If our early readers learn a small core group of words very well in detail, these words can serve as anchors to the text enabling the student to self-monitor their reading. Also, when words are very well known, they can be a useful tool for teaching new words in the future.
When teaching a new word, try to have the student write the word without a copy when they are ready. Here is an example of the process I might go through with my kindergarten students when teaching a new important word that we came across in our small group reading lesson.
- Show the students the word on a whiteboard.
- Read the word to the students, while running your finger under the word left to right.
- Sometimes I ask the students what they notice about the word as I say it and run my finger under the word. When studying the word “like” they might notice that the “e” doesn’t make a sound.
- Give the students magnetic letters to make the word 2-3 times. Each time the student makes the word they run their finger under the word while they read and check it with the word written on the whiteboard.
- Have the students write the word on the table with their finger 2-3 times, reading it each time with their finger.
- Ask students if they are ready to write the word without seeing what it looks like. If students are ready they put away their magnetic letters, if they are not they keep their magnetic letters out.
- Have students open their books to a page with the practiced word and then have them read the page.
We move through these steps quickly so that it only takes 2-3 minutes of our reading group lesson time.
Did you notice how we brought the word that we worked on back to the text at the end? Keep the letter/word work that is done in isolation to a minimum. Always bring your letter/word work back to the text.
It is also important to echo our letter/word work throughout different contexts in the school day. This will help students to be flexible with their knowledge.
Consider how challenging reading would be for a child if every time they turned the page they were confused about where to look. You have probably seen students whose eyes bounce around the page before arbitrarily settling somewhere. We have to help these students to understand the rules of written language as quick as possible. It is helpful to echo work with directionality throughout our reading lesson and throughout our day in different contexts so that when our students turn the page they automatically know where to look. Directionality can reinforced during:
- Shared reading
- Interactive/Shared Writing
- 1:1 Reading/Writing Conferences
- Small reading groups
Supports for a particular student who struggles with directionality could be
- A green line along the left side of the page
- A pencil dot to show where to start reading
Just remember to carefully scaffold out any supports as soon as the child is ready.

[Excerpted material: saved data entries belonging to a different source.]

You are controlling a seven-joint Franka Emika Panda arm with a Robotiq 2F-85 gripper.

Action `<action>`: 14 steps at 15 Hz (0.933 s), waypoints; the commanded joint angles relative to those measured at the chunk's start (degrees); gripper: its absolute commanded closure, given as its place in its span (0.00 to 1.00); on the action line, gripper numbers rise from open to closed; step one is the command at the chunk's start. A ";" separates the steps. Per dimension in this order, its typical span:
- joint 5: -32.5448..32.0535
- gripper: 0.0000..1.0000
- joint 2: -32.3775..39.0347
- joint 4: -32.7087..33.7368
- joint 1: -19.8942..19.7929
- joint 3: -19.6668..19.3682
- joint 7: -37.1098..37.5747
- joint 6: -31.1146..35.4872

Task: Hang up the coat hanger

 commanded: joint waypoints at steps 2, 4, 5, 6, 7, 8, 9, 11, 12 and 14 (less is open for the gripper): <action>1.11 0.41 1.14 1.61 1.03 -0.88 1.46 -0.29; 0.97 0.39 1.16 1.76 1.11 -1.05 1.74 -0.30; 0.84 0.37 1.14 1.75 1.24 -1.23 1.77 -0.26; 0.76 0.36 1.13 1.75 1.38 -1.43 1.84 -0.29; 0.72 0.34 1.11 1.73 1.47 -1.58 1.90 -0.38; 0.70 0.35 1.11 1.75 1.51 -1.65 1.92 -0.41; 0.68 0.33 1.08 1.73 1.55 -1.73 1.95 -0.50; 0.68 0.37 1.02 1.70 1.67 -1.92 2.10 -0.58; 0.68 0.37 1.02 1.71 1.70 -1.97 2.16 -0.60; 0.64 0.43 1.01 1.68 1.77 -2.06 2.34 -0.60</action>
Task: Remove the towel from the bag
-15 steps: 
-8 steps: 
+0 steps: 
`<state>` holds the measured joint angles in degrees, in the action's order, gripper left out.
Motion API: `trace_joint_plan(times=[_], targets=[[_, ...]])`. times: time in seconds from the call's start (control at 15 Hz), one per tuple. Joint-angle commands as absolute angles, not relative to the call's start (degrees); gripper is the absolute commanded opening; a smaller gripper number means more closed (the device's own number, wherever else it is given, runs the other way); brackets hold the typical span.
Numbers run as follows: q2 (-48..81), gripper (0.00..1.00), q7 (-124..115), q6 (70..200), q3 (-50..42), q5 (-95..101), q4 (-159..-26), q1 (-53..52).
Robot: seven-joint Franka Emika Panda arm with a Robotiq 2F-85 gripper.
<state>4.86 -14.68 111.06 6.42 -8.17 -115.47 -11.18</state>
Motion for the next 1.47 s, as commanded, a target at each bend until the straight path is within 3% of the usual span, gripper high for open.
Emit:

It is important for teachers to give thought to how they can help their students become more automatic with letters, words, and directionality so as to not over-tax the reader. The progress of readers that view reading as too much work often slows down or plateaus. Helping students who need more support by using strategies such as overlearning, echoing, and hands-on materials can help make our students become fast and flexible with what they know. When teachers make reading feel “easy” students are much more likely to enjoy reading.